TROPEZAR CON LA CABEZA DE JUÁREZ

 



 

Por Carlos Valdés Martín

 

La escuela era tan pequeña que cualquier reto se lo encargaban al chico con fama de aplicado. La fama no se debía a que no hiciera alguna travesura o que tomara horas extras de clase, sino a que no interrumpía a los maestros en clase ni distraía a los condiscípulos. ¿No es suficiente mérito? En una escuela con un único salón, sí es mérito bastante permanecer concentrado sin armar alboroto.

Tampoco es fácil definir si es un castigo o un premio el representar a la escuela en un concurso regional, donde no existen recompensas. Si fuera una contienda deportiva o de grupos musicales sí habría interés. Pero ¿concursar por un dibujo sobre Benito Juárez? El prócer nacional estaba de moda entre los políticos mexicanos y hasta le habían dedicado estatuas enormes.
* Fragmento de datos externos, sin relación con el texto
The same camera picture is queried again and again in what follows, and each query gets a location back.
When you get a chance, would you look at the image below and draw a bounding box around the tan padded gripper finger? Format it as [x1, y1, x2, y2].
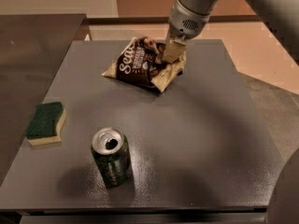
[163, 39, 187, 63]

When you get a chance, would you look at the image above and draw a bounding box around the brown chip bag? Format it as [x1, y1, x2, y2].
[102, 37, 186, 92]

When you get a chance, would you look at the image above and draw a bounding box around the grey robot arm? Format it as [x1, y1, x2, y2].
[163, 0, 299, 63]

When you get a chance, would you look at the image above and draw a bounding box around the green soda can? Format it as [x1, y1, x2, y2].
[91, 127, 132, 188]

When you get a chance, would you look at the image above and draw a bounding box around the green yellow sponge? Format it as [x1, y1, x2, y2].
[26, 102, 66, 146]

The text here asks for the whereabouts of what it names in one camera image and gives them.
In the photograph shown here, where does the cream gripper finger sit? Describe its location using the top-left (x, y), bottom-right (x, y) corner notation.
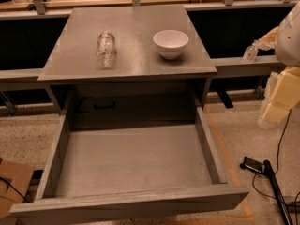
top-left (258, 67), bottom-right (300, 128)

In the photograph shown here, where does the clear plastic water bottle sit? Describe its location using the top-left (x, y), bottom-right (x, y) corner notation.
top-left (96, 30), bottom-right (115, 69)

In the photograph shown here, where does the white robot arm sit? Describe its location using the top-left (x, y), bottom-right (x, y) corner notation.
top-left (258, 3), bottom-right (300, 128)

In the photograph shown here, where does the clear pump dispenser bottle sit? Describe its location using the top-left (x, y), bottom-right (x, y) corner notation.
top-left (243, 45), bottom-right (258, 62)

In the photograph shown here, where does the grey cabinet with top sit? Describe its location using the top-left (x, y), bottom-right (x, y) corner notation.
top-left (39, 6), bottom-right (216, 130)

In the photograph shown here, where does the open grey top drawer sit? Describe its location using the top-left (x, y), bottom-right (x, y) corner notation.
top-left (11, 109), bottom-right (248, 225)

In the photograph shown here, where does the small black floor device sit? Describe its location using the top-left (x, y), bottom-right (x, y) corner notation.
top-left (240, 157), bottom-right (263, 173)

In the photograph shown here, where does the white ceramic bowl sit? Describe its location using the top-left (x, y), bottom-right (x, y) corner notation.
top-left (153, 30), bottom-right (189, 60)

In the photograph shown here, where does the cardboard box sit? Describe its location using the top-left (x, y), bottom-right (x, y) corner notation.
top-left (0, 159), bottom-right (34, 218)

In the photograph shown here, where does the black cable on floor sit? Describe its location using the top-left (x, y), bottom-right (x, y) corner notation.
top-left (251, 109), bottom-right (300, 225)

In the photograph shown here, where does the black handle inside cabinet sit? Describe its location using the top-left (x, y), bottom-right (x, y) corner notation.
top-left (93, 97), bottom-right (116, 110)

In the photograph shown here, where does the grey long bench rail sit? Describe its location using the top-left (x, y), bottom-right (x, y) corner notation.
top-left (0, 55), bottom-right (285, 92)

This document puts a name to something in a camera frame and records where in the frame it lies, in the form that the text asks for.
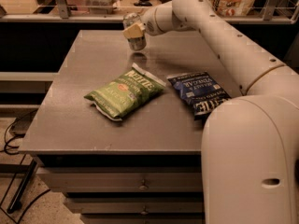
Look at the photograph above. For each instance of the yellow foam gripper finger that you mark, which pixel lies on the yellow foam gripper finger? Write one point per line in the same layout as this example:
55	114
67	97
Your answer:
135	30

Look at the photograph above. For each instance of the silver 7up soda can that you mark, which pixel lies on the silver 7up soda can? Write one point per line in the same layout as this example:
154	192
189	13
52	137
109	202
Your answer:
135	43

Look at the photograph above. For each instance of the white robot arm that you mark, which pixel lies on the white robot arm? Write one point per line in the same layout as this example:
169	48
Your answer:
250	144

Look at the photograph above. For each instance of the green kettle chips bag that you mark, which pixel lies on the green kettle chips bag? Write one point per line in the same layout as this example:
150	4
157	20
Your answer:
126	93

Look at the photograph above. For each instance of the blue kettle chips bag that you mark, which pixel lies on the blue kettle chips bag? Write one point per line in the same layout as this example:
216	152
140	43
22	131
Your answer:
199	91

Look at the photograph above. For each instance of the grey drawer cabinet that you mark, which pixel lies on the grey drawer cabinet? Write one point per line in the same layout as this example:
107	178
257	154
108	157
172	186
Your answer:
98	164

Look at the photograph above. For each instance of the top drawer round knob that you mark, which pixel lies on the top drawer round knob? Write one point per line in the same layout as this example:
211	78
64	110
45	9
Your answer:
143	185

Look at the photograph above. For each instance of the drawer round knob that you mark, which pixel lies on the drawer round knob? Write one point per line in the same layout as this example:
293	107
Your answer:
143	185
144	211

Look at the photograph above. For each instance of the middle drawer round knob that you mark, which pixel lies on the middle drawer round knob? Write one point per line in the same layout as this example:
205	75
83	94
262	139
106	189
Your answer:
144	211

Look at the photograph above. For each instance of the black metal stand leg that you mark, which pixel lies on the black metal stand leg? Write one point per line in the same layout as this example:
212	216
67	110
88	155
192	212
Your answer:
27	171

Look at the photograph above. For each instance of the metal window rail frame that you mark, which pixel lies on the metal window rail frame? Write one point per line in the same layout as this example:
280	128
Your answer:
262	11

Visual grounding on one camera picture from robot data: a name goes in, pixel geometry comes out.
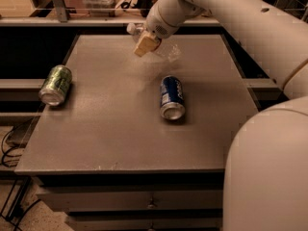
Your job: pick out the green soda can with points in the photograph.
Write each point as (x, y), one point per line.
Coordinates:
(55, 87)

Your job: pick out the black wire floor stand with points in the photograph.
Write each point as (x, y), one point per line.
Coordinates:
(13, 192)

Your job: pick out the grey metal shelf rail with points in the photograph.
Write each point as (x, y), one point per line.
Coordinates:
(64, 20)

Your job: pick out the grey drawer cabinet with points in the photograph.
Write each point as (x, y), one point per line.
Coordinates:
(109, 161)

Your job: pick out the blue soda can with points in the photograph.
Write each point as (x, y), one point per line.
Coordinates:
(172, 106)

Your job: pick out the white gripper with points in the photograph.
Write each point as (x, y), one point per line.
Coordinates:
(157, 27)

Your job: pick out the clear plastic water bottle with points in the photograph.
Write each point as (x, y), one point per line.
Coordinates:
(167, 50)

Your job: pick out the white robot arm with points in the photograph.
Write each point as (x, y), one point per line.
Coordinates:
(266, 172)
En ese año 1976, por encargo del gobierno, habían levantado un extraño monumento, que se sigue llamando la “Cabeza de Juárez”. Se suponía que el encargado era un muralista famoso, pero que por su vejez no tenía fuerzas para dedicarse; entonces lo retomó en relevo un artista que con permiso utilizaba su mismo estilo. Ese monumento fue una recreación libre sobre un busto de tamaño monumental que no conserva los rasgos realistas del personaje, sino que generaba una especie de caricatura gigante.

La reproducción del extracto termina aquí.